Records excerpted from a collection:

Segment Open

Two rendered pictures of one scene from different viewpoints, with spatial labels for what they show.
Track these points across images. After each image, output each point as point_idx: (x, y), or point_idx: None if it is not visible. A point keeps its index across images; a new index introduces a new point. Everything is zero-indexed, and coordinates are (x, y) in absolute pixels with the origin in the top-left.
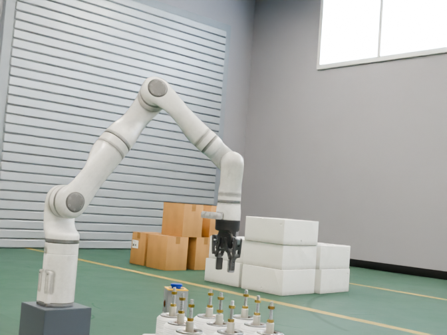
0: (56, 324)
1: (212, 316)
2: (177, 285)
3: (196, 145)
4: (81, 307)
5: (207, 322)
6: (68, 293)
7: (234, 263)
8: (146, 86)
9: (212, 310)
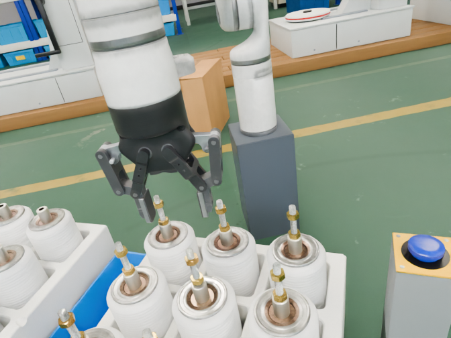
0: (231, 141)
1: (284, 321)
2: (408, 243)
3: None
4: (239, 140)
5: (217, 278)
6: (239, 119)
7: (136, 203)
8: None
9: (273, 305)
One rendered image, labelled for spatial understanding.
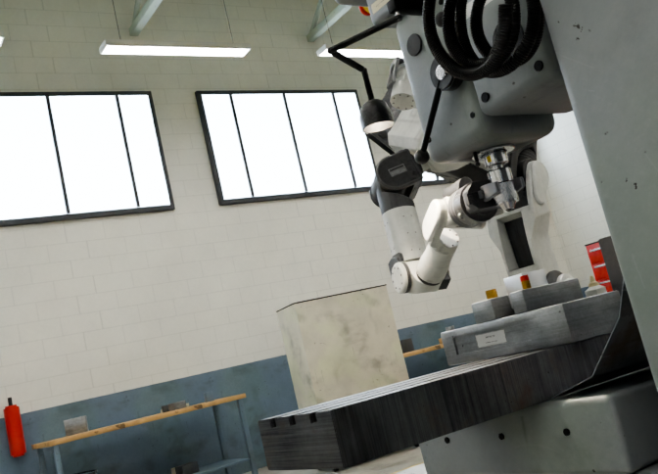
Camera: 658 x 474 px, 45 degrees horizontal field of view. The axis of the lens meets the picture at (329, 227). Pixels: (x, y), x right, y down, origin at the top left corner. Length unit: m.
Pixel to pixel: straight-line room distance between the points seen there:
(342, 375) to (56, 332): 3.13
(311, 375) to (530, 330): 6.12
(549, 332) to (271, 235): 8.70
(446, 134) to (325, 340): 6.14
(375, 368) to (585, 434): 6.50
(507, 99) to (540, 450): 0.60
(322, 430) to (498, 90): 0.66
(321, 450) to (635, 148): 0.60
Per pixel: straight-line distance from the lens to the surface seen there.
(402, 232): 2.00
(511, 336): 1.52
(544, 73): 1.36
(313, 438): 1.18
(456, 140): 1.53
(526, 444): 1.43
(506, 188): 1.57
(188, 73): 10.35
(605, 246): 1.81
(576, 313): 1.43
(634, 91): 1.12
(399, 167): 2.05
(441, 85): 1.52
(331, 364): 7.61
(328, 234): 10.47
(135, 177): 9.47
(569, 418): 1.35
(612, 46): 1.15
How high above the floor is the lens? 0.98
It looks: 9 degrees up
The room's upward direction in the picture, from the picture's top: 13 degrees counter-clockwise
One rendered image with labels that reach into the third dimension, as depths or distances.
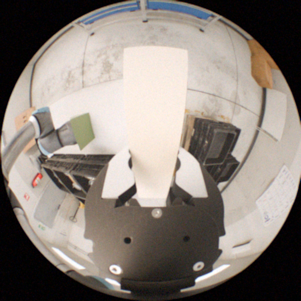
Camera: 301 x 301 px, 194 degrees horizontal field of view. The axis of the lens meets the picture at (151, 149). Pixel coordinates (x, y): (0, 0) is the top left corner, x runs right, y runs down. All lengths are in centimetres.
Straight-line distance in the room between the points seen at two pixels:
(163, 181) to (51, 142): 55
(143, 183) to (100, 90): 53
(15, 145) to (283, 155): 303
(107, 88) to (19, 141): 50
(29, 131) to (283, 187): 311
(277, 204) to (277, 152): 110
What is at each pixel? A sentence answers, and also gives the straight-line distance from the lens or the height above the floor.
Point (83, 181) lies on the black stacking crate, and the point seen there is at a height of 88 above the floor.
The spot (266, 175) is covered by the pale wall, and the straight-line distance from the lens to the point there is 270.
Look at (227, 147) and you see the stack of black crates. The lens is 110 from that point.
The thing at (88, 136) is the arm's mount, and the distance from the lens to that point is 61.
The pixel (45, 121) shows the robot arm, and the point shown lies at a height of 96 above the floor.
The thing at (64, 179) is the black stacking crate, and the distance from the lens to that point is 103.
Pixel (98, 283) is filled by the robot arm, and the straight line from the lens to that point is 27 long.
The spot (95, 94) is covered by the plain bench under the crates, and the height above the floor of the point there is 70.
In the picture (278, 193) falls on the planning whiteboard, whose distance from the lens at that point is 267.
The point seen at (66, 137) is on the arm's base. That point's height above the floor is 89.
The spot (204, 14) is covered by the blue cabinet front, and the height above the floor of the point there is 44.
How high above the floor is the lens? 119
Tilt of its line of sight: 57 degrees down
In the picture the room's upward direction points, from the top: 180 degrees counter-clockwise
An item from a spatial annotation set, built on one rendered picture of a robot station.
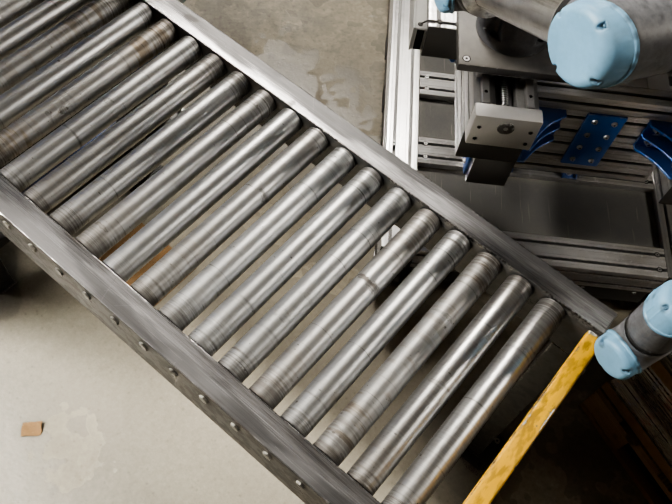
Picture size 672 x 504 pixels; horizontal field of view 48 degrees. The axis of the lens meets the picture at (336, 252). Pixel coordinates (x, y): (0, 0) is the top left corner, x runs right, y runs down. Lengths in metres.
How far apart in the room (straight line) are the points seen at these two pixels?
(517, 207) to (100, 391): 1.20
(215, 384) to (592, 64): 0.70
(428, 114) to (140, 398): 1.12
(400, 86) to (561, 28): 1.22
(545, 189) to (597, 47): 1.17
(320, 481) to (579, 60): 0.68
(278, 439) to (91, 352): 1.03
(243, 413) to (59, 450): 0.94
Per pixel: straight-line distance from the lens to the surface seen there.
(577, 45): 1.09
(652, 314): 1.14
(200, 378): 1.18
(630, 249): 2.16
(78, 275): 1.28
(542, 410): 1.21
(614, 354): 1.21
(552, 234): 2.12
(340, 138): 1.41
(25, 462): 2.04
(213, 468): 1.96
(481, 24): 1.60
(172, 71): 1.53
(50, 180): 1.38
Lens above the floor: 1.91
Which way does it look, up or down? 60 degrees down
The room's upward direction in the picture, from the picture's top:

Segment Closed

> [Problem to work on]:
After locating the line containing "Which way does", write out that line and all remaining lines of the records exactly, with nothing added.

> [Answer space]:
Which way does it look, up or down? 60 degrees down
The room's upward direction in the picture, from the picture's top:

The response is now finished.